Activity: Copy each record below without changing a single word.

Data section:
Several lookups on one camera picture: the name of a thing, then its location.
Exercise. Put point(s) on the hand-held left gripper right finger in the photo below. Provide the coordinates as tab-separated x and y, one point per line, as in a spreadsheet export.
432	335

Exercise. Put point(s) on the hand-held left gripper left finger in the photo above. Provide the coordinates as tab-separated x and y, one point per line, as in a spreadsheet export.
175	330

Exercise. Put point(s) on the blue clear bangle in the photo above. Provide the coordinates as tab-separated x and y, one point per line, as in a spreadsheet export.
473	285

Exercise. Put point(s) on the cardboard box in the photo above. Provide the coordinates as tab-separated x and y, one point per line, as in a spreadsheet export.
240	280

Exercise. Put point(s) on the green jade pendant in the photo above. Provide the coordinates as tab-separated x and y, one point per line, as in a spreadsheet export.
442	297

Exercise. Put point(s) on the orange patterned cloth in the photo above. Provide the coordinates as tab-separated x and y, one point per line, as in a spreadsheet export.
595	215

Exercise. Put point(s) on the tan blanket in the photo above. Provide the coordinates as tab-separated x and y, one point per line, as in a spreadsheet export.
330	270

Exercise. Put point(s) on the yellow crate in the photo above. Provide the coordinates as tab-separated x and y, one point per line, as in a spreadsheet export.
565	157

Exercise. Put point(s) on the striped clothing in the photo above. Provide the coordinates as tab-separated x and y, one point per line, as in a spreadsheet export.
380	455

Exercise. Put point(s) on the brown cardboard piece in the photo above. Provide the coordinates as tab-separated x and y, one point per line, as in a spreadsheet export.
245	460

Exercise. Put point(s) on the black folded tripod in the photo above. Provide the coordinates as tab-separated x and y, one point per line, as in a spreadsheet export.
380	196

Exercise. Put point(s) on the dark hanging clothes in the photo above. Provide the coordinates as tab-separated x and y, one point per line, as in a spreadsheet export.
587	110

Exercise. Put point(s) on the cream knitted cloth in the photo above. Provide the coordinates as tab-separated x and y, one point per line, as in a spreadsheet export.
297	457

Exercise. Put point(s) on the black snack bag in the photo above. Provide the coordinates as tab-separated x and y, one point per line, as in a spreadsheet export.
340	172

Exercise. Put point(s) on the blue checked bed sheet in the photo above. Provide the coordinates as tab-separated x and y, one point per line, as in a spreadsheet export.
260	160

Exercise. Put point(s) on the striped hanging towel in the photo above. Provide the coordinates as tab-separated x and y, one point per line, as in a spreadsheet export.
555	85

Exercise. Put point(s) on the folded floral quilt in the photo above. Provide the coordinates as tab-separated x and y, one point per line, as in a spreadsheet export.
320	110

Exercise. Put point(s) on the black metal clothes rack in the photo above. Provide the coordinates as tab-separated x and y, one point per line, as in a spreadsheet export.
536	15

Output for this task:
Several lookups on one camera picture: the name of a thing, then its location.
Exercise. Put point(s) on the hand-held left gripper right finger in the photo below. Provide the coordinates as tab-separated x and y, one point per line, as in a spreadsheet export.
432	335

Exercise. Put point(s) on the hand-held left gripper left finger in the photo above. Provide the coordinates as tab-separated x and y, one point per line, as in a spreadsheet export.
175	330

Exercise. Put point(s) on the blue clear bangle in the photo above. Provide the coordinates as tab-separated x and y, one point per line, as in a spreadsheet export.
473	285

Exercise. Put point(s) on the cardboard box in the photo above. Provide the coordinates as tab-separated x and y, one point per line, as in a spreadsheet export.
240	280

Exercise. Put point(s) on the green jade pendant in the photo above. Provide the coordinates as tab-separated x and y, one point per line, as in a spreadsheet export.
442	297

Exercise. Put point(s) on the orange patterned cloth in the photo above. Provide the coordinates as tab-separated x and y, one point per line, as in a spreadsheet export.
595	215

Exercise. Put point(s) on the tan blanket in the photo above. Provide the coordinates as tab-separated x and y, one point per line, as in a spreadsheet export.
330	270

Exercise. Put point(s) on the yellow crate in the photo above. Provide the coordinates as tab-separated x and y, one point per line, as in a spreadsheet export.
565	157

Exercise. Put point(s) on the striped clothing in the photo above. Provide the coordinates as tab-separated x and y, one point per line, as in a spreadsheet export.
380	455

Exercise. Put point(s) on the brown cardboard piece in the photo above. Provide the coordinates as tab-separated x and y, one point per line, as in a spreadsheet export.
245	460

Exercise. Put point(s) on the black folded tripod in the photo above. Provide the coordinates as tab-separated x and y, one point per line, as in a spreadsheet export.
380	196

Exercise. Put point(s) on the dark hanging clothes in the photo above. Provide the coordinates as tab-separated x and y, one point per line, as in a spreadsheet export.
587	110

Exercise. Put point(s) on the cream knitted cloth in the photo above. Provide the coordinates as tab-separated x and y, one point per line, as in a spreadsheet export.
297	457

Exercise. Put point(s) on the black snack bag in the photo above. Provide the coordinates as tab-separated x and y, one point per line, as in a spreadsheet export.
340	172

Exercise. Put point(s) on the blue checked bed sheet in the photo above. Provide the coordinates as tab-separated x and y, one point per line, as in a spreadsheet export.
260	160

Exercise. Put point(s) on the striped hanging towel in the photo above. Provide the coordinates as tab-separated x and y, one point per line, as in a spreadsheet export.
555	85

Exercise. Put point(s) on the folded floral quilt in the photo above. Provide the coordinates as tab-separated x and y, one point per line, as in a spreadsheet export.
320	110

Exercise. Put point(s) on the black metal clothes rack in the photo above. Provide the coordinates as tab-separated x and y, one point per line, as in a spreadsheet export.
536	15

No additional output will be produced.